§ **Input data**
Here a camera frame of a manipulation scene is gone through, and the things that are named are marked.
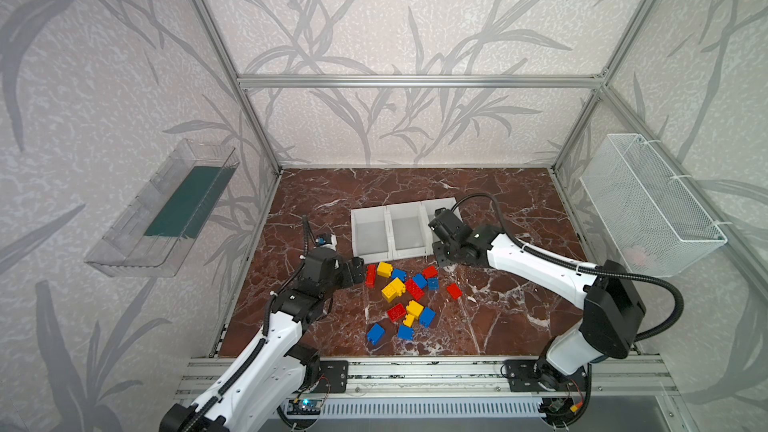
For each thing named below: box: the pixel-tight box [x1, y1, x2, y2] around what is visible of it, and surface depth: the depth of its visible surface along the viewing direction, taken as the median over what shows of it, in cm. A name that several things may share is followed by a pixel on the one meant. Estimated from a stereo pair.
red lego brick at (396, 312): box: [387, 303, 407, 323], surface depth 85 cm
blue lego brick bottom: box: [397, 324, 415, 341], surface depth 82 cm
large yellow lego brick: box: [381, 277, 406, 303], surface depth 88 cm
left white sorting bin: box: [350, 206, 393, 264], surface depth 100 cm
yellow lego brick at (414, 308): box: [406, 300, 424, 319], surface depth 84 cm
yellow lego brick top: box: [377, 262, 393, 278], surface depth 93 cm
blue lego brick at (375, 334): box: [366, 323, 386, 346], surface depth 80 cm
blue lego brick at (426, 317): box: [420, 307, 436, 328], surface depth 83 cm
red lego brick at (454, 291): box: [446, 283, 463, 301], surface depth 90 cm
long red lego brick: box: [366, 264, 377, 289], surface depth 92 cm
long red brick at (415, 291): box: [405, 278, 424, 301], surface depth 88 cm
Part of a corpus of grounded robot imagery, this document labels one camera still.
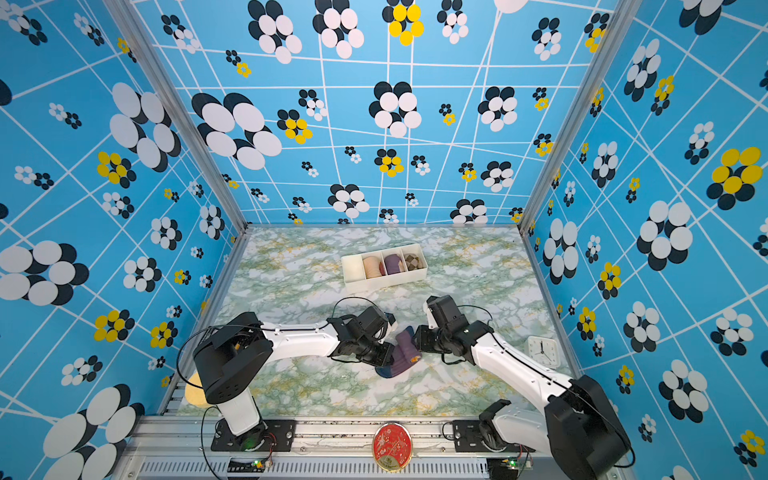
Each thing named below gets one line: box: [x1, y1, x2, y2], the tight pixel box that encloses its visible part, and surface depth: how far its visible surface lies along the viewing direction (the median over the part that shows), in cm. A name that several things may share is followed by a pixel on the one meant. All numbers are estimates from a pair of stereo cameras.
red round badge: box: [372, 422, 413, 473], surface depth 71 cm
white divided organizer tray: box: [341, 243, 428, 293], surface depth 104 cm
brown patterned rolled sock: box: [404, 253, 424, 271], surface depth 105 cm
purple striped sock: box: [375, 330, 422, 378], surface depth 86 cm
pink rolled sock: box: [363, 256, 382, 278], surface depth 102 cm
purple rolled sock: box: [384, 254, 402, 275], surface depth 106 cm
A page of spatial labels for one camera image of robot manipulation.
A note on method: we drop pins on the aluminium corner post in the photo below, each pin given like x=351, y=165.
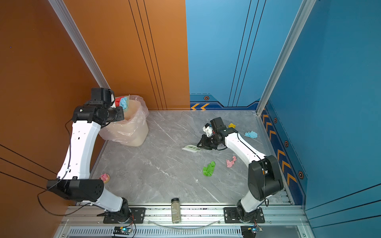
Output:
x=75, y=35
x=289, y=44

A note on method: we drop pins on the light blue paper scrap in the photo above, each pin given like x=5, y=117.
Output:
x=251, y=134

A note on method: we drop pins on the pink pig toy on donut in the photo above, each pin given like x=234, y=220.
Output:
x=105, y=178

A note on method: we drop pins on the green circuit board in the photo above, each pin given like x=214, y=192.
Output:
x=122, y=231
x=250, y=231

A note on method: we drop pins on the green hand brush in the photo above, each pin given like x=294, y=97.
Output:
x=191, y=148

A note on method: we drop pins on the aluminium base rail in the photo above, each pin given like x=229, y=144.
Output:
x=202, y=215

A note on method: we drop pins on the glass jar black lid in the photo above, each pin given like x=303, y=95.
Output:
x=176, y=210

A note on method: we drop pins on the cyan paper scrap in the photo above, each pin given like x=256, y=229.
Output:
x=124, y=103

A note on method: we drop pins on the red paper scrap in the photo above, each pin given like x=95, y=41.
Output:
x=117, y=101

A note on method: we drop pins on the green paper scrap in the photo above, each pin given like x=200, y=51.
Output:
x=209, y=169

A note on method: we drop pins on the small pink paper scrap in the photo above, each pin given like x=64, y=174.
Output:
x=230, y=163

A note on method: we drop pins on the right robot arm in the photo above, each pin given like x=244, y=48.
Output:
x=265, y=178

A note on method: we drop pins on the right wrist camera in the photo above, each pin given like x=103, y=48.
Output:
x=208, y=130

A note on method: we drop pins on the right green circuit board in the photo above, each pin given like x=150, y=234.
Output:
x=250, y=231

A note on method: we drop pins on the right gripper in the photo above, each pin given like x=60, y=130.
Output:
x=204, y=144

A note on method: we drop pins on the white cable duct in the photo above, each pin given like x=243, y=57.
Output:
x=153, y=232

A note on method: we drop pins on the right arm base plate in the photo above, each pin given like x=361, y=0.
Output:
x=238, y=215

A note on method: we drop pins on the left green circuit board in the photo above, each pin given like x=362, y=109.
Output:
x=122, y=231

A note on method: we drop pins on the aluminium corner post left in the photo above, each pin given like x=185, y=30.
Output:
x=75, y=35

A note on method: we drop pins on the trash bin with plastic bag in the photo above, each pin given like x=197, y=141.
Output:
x=133, y=130

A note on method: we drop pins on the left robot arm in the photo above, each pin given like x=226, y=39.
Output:
x=73, y=181

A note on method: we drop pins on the aluminium corner post right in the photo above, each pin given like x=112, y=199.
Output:
x=289, y=44

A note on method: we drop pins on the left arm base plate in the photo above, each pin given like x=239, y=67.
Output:
x=133, y=215

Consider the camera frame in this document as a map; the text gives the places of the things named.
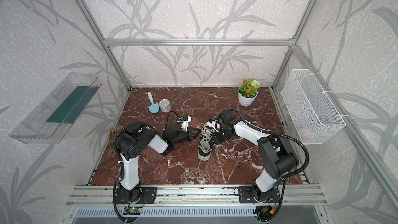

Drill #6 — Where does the silver tin can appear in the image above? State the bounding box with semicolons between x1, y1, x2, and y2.
159;99;172;113

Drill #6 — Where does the white wire basket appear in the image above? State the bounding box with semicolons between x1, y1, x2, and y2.
282;69;346;145

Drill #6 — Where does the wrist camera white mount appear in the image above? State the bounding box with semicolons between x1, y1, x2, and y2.
180;116;192;132
208;117;222;132

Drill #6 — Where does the black white canvas sneaker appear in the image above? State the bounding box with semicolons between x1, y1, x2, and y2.
198;121;217;161

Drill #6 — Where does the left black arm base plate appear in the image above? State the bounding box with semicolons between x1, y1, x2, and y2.
113;187;157;204

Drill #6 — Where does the pink object in basket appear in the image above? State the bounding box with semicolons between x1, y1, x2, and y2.
298;128;314;141

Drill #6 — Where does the clear plastic wall tray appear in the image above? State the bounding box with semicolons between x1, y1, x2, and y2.
9;72;102;144

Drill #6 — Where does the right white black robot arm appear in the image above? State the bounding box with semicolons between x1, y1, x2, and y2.
212;110;309;197

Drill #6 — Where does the potted plant white pot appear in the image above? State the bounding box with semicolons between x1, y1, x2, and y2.
238;79;260;107

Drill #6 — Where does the light blue scoop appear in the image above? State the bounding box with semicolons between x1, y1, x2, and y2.
147;92;160;114

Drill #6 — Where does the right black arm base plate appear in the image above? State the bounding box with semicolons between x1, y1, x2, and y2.
235;186;280;204

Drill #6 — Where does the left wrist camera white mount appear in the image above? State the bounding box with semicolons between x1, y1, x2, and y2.
180;116;192;132

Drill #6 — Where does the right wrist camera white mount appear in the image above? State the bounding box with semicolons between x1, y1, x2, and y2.
208;117;222;132

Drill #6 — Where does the aluminium front rail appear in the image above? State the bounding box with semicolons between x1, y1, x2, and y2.
65;184;327;207

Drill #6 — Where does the right controller board with wires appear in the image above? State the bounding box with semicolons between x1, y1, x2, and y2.
253;206;277;217

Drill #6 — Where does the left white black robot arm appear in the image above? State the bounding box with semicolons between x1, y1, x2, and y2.
113;111;201;198

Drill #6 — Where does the green circuit board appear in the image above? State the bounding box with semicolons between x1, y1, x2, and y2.
123;207;143;216

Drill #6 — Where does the white shoelace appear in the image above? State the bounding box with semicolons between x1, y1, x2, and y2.
200;124;216;146

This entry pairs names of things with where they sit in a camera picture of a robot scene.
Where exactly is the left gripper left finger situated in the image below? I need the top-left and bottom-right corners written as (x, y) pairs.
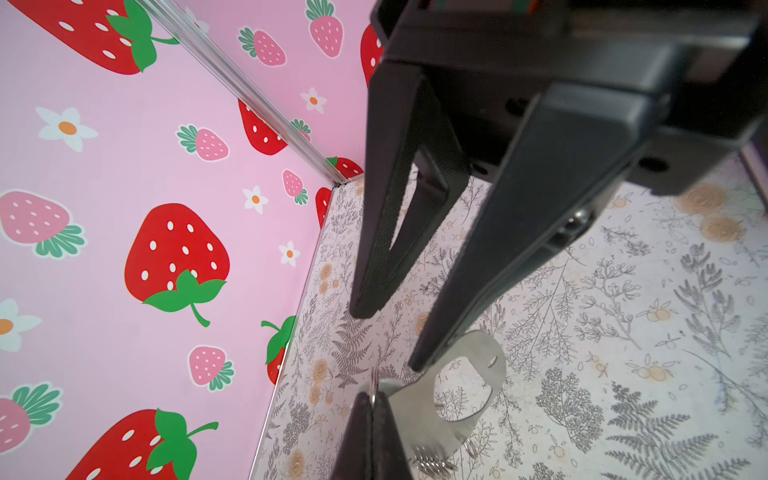
top-left (330, 392), bottom-right (373, 480)

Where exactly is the left aluminium corner post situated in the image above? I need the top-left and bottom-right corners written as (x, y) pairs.
top-left (138, 0), bottom-right (348, 186)

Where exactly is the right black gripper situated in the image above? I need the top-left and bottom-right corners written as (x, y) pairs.
top-left (370, 1), bottom-right (767, 372)

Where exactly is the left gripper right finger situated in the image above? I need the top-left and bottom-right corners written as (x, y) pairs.
top-left (373, 391), bottom-right (413, 480)

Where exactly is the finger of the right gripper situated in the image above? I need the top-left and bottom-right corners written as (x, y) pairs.
top-left (349, 62), bottom-right (469, 319)

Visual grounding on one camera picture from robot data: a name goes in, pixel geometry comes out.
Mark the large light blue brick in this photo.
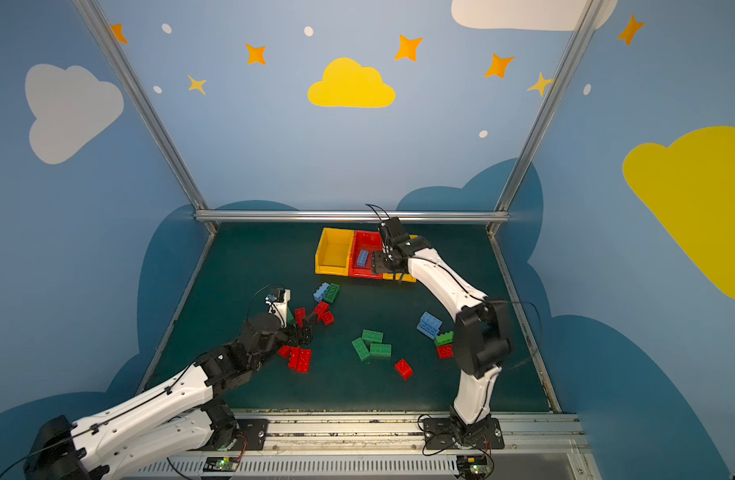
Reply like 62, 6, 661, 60
417, 312, 443, 340

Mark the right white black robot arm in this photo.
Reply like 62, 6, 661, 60
371, 217, 513, 432

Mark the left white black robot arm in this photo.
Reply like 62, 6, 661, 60
23, 289, 319, 479

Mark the right yellow bin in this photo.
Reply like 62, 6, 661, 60
373, 233, 425, 282

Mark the yellow bin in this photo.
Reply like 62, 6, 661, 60
373, 233, 425, 282
314, 227, 355, 277

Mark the red middle bin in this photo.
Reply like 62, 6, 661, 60
348, 230, 383, 279

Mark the red brick pair lower left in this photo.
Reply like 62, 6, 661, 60
287, 347, 312, 373

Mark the red long brick centre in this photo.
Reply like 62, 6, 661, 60
313, 301, 329, 322

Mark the left yellow bin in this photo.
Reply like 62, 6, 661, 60
314, 227, 355, 277

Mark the small red square brick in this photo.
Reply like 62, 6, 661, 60
321, 311, 334, 326

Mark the left controller board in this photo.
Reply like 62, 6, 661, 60
202, 457, 239, 473

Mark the controller board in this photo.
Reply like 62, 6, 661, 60
455, 456, 493, 480
202, 457, 239, 473

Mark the right controller board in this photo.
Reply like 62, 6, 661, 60
455, 456, 493, 480

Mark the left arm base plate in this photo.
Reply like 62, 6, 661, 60
202, 418, 269, 451

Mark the aluminium back frame bar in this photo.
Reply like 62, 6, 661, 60
194, 209, 509, 224

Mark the aluminium front rail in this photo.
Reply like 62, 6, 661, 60
120, 409, 601, 479

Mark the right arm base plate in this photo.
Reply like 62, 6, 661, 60
419, 417, 505, 451

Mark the aluminium left frame post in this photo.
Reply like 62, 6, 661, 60
72, 0, 209, 213

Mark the aluminium frame post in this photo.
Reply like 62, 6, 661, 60
495, 0, 605, 216
72, 0, 209, 213

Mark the aluminium right frame post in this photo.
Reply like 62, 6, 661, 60
495, 0, 605, 216

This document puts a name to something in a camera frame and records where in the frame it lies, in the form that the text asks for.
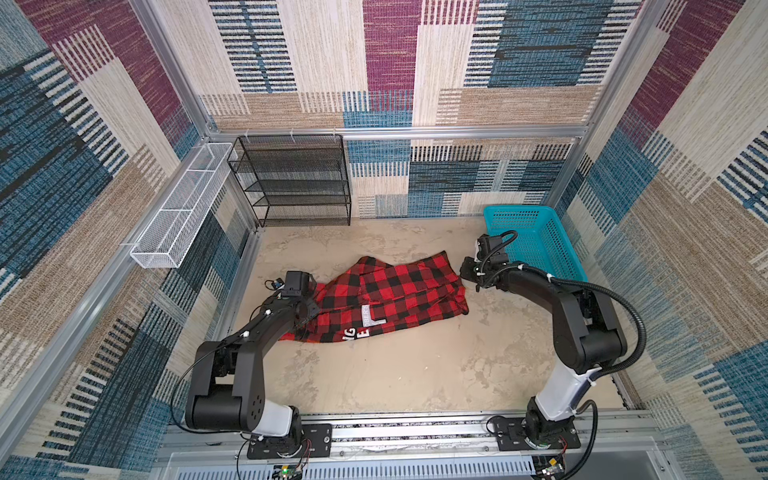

§ **Goal of the exercise**
In the lines above, find the word "scene" and copy every line it occurs in.

§ **Solution to this exercise**
Here a camera frame of a manipulation scene is gone through, and the things that are named are marked.
This entry pairs names of things with where they sit in a camera picture of a robot scene.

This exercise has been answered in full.